Task goal — Take every line in the entries that includes the word "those" and copy it.

(Collection entries)
------------------------------------------------------------

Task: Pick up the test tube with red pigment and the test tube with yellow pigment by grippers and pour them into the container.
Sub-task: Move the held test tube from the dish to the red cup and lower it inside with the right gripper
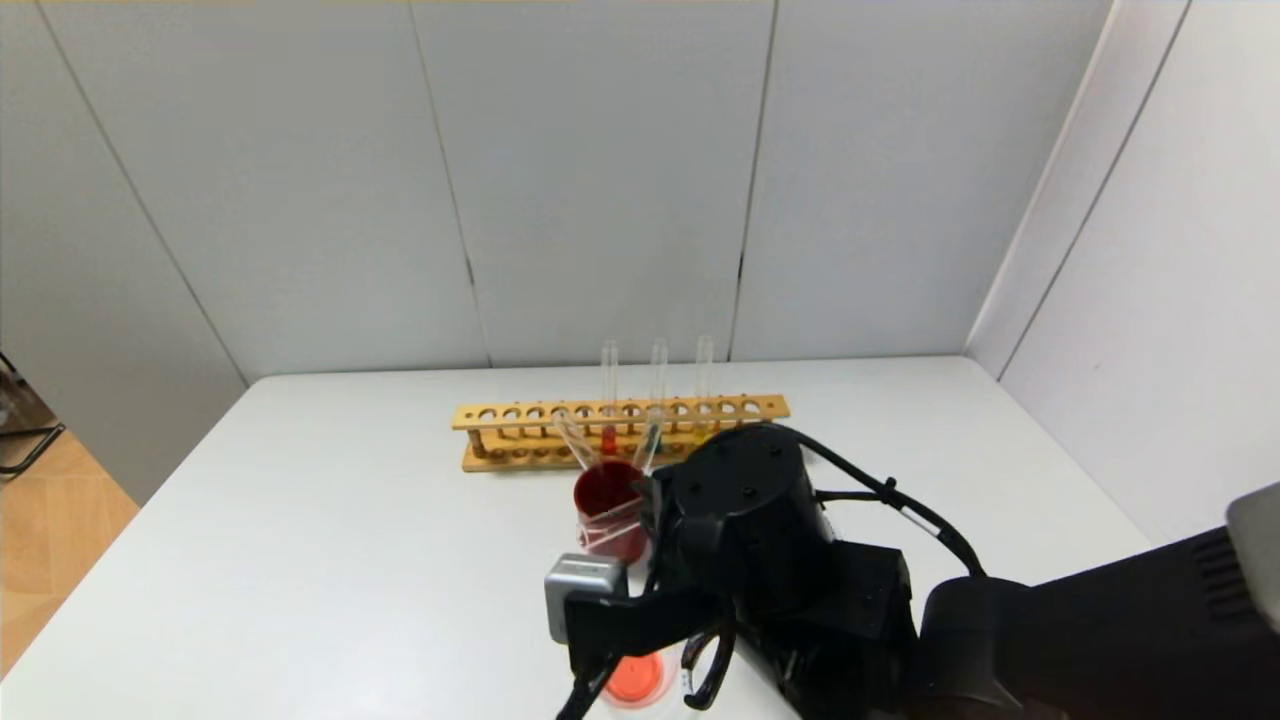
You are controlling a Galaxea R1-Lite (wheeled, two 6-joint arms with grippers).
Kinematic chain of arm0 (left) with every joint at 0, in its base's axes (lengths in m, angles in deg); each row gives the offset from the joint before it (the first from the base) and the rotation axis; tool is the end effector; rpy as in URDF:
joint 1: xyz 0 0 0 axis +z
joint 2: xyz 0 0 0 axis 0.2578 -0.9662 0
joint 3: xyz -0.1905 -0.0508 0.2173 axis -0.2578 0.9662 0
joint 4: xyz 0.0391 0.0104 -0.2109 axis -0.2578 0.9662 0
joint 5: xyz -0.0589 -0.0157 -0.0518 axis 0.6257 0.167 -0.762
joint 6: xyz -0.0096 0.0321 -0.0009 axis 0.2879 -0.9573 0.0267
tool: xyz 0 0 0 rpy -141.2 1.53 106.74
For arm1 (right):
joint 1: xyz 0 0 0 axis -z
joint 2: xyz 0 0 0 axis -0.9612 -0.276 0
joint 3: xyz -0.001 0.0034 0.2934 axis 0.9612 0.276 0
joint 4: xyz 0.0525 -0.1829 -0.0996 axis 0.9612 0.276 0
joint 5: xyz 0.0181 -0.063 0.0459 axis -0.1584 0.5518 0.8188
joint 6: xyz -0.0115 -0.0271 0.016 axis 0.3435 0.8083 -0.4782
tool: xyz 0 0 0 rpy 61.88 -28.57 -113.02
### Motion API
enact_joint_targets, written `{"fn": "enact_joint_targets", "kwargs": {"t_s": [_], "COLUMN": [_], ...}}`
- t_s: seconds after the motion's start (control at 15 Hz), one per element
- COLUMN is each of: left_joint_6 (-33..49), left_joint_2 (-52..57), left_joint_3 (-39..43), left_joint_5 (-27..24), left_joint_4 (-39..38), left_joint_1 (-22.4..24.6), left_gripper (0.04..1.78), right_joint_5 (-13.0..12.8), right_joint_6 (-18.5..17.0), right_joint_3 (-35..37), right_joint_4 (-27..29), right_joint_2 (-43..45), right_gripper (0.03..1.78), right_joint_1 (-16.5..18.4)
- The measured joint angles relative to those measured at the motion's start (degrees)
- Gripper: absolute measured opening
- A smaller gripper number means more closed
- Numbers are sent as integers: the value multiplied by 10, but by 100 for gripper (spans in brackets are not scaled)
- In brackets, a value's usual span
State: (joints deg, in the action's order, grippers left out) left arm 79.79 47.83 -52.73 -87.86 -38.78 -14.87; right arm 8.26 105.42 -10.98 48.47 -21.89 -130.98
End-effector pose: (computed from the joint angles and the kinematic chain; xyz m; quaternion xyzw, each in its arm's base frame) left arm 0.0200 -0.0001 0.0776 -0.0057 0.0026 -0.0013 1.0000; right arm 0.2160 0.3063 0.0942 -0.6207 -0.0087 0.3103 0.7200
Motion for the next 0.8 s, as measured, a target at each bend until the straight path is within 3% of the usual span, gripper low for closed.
{"fn": "enact_joint_targets", "kwargs": {"t_s": [0.27,0.33,0.47,0.6,0.8], "left_joint_6": [0,0,0,0,0], "left_joint_2": [0,0,0,0,0], "left_joint_3": [0,0,0,0,0], "left_joint_5": [0,0,0,0,0], "left_joint_4": [0,0,0,0,0], "left_joint_1": [0,0,0,0,0], "left_gripper": [175,175,175,175,175], "right_joint_5": [11,10,7,7,9], "right_joint_6": [-322,-408,-545,-642,-743], "right_joint_3": [-33,-37,-27,15,91], "right_joint_4": [-18,-36,-94,-160,-252], "right_joint_2": [50,64,86,95,83], "right_gripper": [34,34,34,34,34], "right_joint_1": [-6,-2,11,19,20]}}
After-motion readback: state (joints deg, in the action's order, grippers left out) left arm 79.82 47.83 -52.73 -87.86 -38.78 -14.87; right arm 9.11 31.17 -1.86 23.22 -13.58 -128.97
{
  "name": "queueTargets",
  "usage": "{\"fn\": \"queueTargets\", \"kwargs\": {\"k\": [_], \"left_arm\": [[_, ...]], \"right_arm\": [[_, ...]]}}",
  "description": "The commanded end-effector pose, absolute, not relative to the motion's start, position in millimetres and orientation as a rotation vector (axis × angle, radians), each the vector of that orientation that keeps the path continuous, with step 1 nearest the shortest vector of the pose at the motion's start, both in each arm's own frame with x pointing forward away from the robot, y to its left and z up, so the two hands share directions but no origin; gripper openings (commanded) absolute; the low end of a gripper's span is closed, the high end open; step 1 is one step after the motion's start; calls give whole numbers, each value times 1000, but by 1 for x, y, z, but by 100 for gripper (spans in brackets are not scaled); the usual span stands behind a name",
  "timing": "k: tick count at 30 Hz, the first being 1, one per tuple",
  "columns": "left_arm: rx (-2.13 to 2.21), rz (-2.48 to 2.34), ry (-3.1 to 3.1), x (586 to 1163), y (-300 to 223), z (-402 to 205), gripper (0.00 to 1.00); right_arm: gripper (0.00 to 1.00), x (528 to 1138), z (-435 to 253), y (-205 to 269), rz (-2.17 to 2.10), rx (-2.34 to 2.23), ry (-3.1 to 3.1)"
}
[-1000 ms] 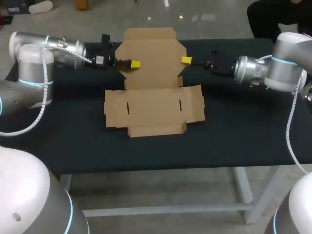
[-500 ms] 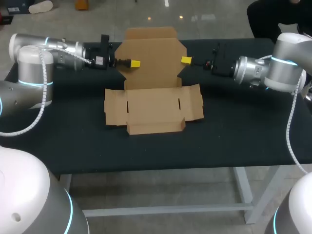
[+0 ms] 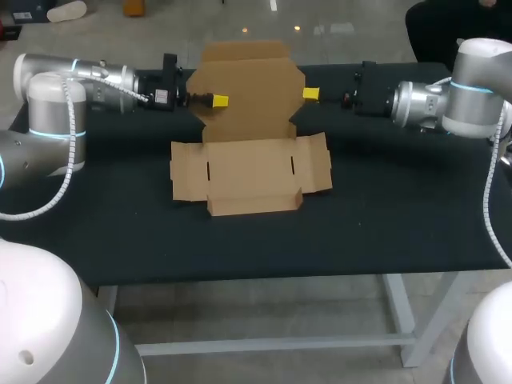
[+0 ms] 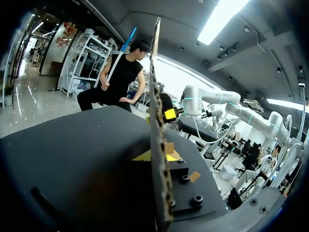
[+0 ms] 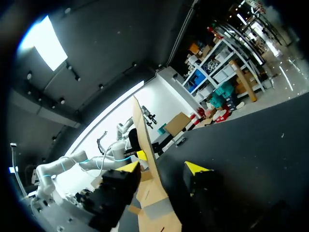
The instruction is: Assemble the packaging by folding the flat box into shape, placing the metal phone stand inside, and closing the box properly
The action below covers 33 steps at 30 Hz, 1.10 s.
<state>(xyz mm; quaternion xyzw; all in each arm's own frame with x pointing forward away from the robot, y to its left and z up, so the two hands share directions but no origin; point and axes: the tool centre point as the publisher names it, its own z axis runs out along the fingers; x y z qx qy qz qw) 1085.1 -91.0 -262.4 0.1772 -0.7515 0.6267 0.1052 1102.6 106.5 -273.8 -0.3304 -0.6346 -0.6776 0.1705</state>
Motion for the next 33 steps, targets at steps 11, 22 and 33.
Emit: {"fn": "queueTargets", "kwargs": {"k": [11,22,33], "left_arm": [[519,1852,-2230,1103,-97,-253,0],[470,1877,-2276,1106,-107,-239,0],[469,1876,-2289,1107,-109,-237,0]], "right_arm": [[7,1042,-247,64,-1889,-1207,-2003],[0,994,-259,42,-1759,-1255,-2300],[0,985,-260,41,-1697,-1577,-2251]]}}
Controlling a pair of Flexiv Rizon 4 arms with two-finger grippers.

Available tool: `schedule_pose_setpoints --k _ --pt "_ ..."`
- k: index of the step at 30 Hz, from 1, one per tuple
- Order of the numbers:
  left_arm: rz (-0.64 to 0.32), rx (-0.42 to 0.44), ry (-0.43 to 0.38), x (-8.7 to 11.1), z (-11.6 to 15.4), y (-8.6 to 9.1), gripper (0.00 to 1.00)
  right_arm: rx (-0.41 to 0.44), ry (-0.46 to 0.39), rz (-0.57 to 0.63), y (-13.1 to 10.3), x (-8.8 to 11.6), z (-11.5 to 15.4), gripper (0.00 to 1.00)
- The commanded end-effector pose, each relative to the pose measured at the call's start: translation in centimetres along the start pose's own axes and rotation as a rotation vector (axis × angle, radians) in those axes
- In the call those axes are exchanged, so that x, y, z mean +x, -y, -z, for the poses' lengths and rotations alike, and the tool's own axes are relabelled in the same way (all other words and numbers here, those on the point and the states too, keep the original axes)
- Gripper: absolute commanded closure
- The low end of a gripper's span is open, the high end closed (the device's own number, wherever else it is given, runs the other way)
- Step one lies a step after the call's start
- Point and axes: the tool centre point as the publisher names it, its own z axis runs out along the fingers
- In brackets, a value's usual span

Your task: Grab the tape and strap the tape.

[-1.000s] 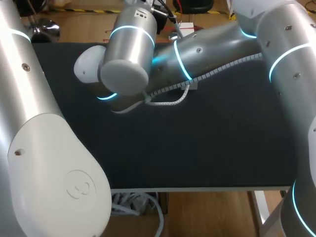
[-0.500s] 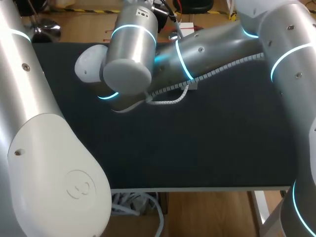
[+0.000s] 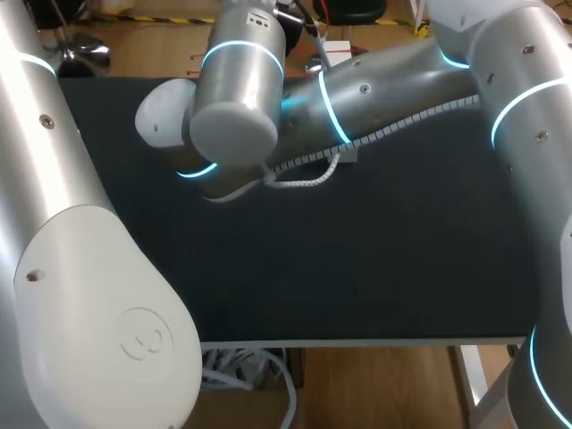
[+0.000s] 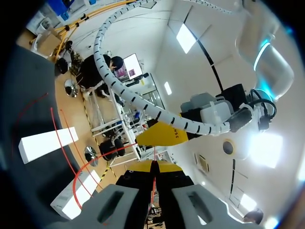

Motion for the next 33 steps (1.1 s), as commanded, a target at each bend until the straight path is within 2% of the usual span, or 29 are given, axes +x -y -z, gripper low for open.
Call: schedule_pose_setpoints --k 1,33 --pt "0.0 -0.005 -0.006 -0.24 0.21 0.13 1.0 -0.005 -0.015 0.003 -0.07 -0.33 0.06 1.0" --pt "0.0 -0.005 -0.006 -0.24 0.21 0.13 1.0 -0.021 -0.036 0.02 -1.03 0.03 -0.1 1.0"
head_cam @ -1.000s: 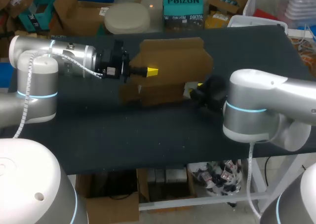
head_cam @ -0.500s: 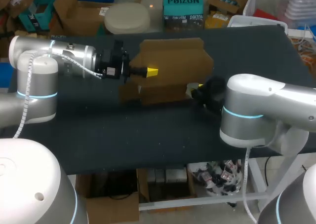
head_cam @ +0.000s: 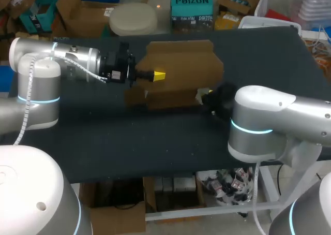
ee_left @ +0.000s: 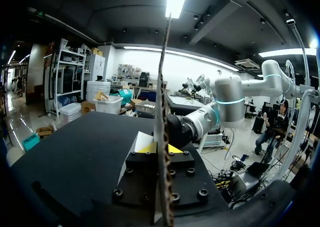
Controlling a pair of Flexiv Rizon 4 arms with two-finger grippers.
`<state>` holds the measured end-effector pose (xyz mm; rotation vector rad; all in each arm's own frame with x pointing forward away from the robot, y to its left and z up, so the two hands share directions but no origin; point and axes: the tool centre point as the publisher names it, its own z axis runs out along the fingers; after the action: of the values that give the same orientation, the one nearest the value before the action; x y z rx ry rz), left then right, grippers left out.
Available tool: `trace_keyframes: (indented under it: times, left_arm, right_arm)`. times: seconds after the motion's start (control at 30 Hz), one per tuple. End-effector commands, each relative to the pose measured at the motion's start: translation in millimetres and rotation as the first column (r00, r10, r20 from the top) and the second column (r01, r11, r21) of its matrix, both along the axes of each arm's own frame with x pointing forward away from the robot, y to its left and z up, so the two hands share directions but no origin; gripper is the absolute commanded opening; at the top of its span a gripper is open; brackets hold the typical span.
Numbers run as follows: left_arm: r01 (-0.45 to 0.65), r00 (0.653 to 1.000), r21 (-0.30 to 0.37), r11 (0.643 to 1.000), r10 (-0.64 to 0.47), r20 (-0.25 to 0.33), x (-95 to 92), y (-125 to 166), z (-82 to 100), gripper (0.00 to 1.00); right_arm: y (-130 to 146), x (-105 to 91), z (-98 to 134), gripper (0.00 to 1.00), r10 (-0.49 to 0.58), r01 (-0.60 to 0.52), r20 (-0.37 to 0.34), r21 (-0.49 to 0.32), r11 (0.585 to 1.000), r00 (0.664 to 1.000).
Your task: Assemble the packaging by folding the flat box into shape, placing the metal phone stand inside, and closing the box properly
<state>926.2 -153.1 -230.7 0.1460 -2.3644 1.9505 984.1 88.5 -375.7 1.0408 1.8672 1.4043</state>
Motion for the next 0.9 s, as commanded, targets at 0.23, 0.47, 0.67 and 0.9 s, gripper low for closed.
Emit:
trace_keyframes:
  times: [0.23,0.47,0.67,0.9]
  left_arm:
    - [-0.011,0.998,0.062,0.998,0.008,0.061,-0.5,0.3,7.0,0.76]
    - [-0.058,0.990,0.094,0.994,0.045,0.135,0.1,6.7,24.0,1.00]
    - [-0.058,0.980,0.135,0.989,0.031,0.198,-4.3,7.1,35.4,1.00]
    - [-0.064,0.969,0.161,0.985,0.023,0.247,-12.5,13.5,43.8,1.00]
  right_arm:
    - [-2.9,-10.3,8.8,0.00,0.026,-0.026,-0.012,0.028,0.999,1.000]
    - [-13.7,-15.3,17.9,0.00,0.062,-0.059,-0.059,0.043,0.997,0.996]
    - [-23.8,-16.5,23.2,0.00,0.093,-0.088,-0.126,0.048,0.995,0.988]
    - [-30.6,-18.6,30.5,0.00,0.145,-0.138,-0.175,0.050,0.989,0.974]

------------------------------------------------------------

Solution to this exercise —
- The measured joint angles relative to those measured at the motion's start (degrees)
- The commanded end-effector pose, each relative to the pose measured at the call's start: translation in centimetres along the start pose's own axes and rotation as a rotation vector (axis × angle, radians) in those axes
- In the call those axes are exchanged, so that x, y, z mean +x, -y, -z, for the poses' lengths and rotations alike, and the tool's own axes are relabelled in the same way (all other words and numbers here, those on the point and the states too, keep the original axes)

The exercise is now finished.